Teachers within the ‘closed loop’ behaviorist culture penalise (or humiliate)  children who make mistakes because both punishments and rewards are part of that culture. Learning is much more likely to be based on repetition and practising problems they can already do, rather than risking failure and cognitive dissonance from presenting students with problems they cannot readily solve. Cognitive Acceleration is just one example of an ‘open loop’ teaching and learning strategy designed to secure cognitive development and Shayer and Adey represent just one such approach, albeit a very important one with proven effectiveness. The success of such teaching creates challenges for the entire curriculum and the way it is assessed and graded through the GCSE.

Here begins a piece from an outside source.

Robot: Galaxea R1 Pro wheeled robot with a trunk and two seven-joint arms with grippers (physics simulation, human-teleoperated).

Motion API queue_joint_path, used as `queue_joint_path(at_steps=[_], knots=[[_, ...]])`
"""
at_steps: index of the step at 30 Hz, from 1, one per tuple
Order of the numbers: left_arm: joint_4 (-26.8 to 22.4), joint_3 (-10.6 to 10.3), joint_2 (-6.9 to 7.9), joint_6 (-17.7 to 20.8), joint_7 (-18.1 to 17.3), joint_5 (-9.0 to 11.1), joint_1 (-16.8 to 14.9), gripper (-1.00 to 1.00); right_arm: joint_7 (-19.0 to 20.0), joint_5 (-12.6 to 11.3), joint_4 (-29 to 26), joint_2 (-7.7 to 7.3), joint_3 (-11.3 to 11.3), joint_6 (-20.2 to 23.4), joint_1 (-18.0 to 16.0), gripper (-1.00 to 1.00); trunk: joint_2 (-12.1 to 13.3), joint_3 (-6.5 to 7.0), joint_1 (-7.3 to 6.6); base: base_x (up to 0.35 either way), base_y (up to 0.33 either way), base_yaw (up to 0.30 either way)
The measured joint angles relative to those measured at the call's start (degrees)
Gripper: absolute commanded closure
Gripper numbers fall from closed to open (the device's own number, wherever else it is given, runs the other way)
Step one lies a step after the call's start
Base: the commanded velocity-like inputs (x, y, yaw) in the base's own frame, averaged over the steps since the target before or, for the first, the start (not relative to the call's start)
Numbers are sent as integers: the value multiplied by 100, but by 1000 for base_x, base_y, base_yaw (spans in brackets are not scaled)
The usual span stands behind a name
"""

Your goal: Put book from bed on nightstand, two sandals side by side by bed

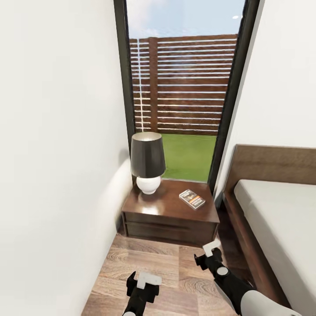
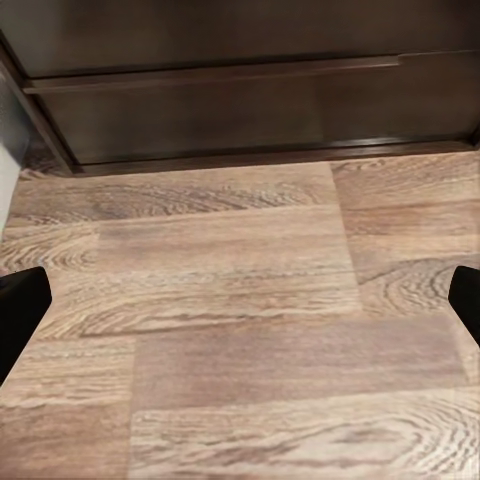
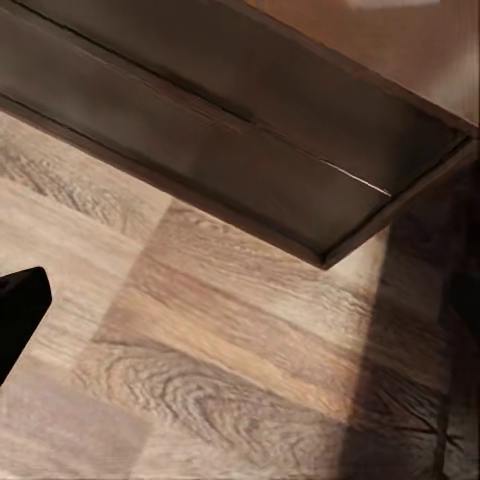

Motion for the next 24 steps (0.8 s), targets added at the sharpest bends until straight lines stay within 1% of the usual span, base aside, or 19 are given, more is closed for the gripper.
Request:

Shayer and Adey’s Cognitive Acceleration model is based on discrete highly structured lessons. In my headship school we used CASE and found it to be effective not just in raising pupil performance in science, but generally across the curriculum, as claimed.Cognitively demanding teaching that involves the recognition, nurturing and  normalising of ‘cognitive dissonance’ on the part of pupils was also found to be highly motivating, but only if there is a learning culture where pupils expect to make mistakes and are comfortable with exploring ideas that lead nowhere as well as those that turn out to be productive. I am proposing a definition of effective schools as those where teachers operate in collegiate professional teams, independent of government political interference, focused on securing cognitive development as an essential teaching and learning objective.

By extending Matthew Syed’s thinking into school-based education I am confirming its universal application to learning of all sorts, for organisations as well as individuals, in all contexts.

 It seems to me that by exploring the educational context the profound universal truths embedded in Matthew Syed’s book acquire additional power and even wider relevance.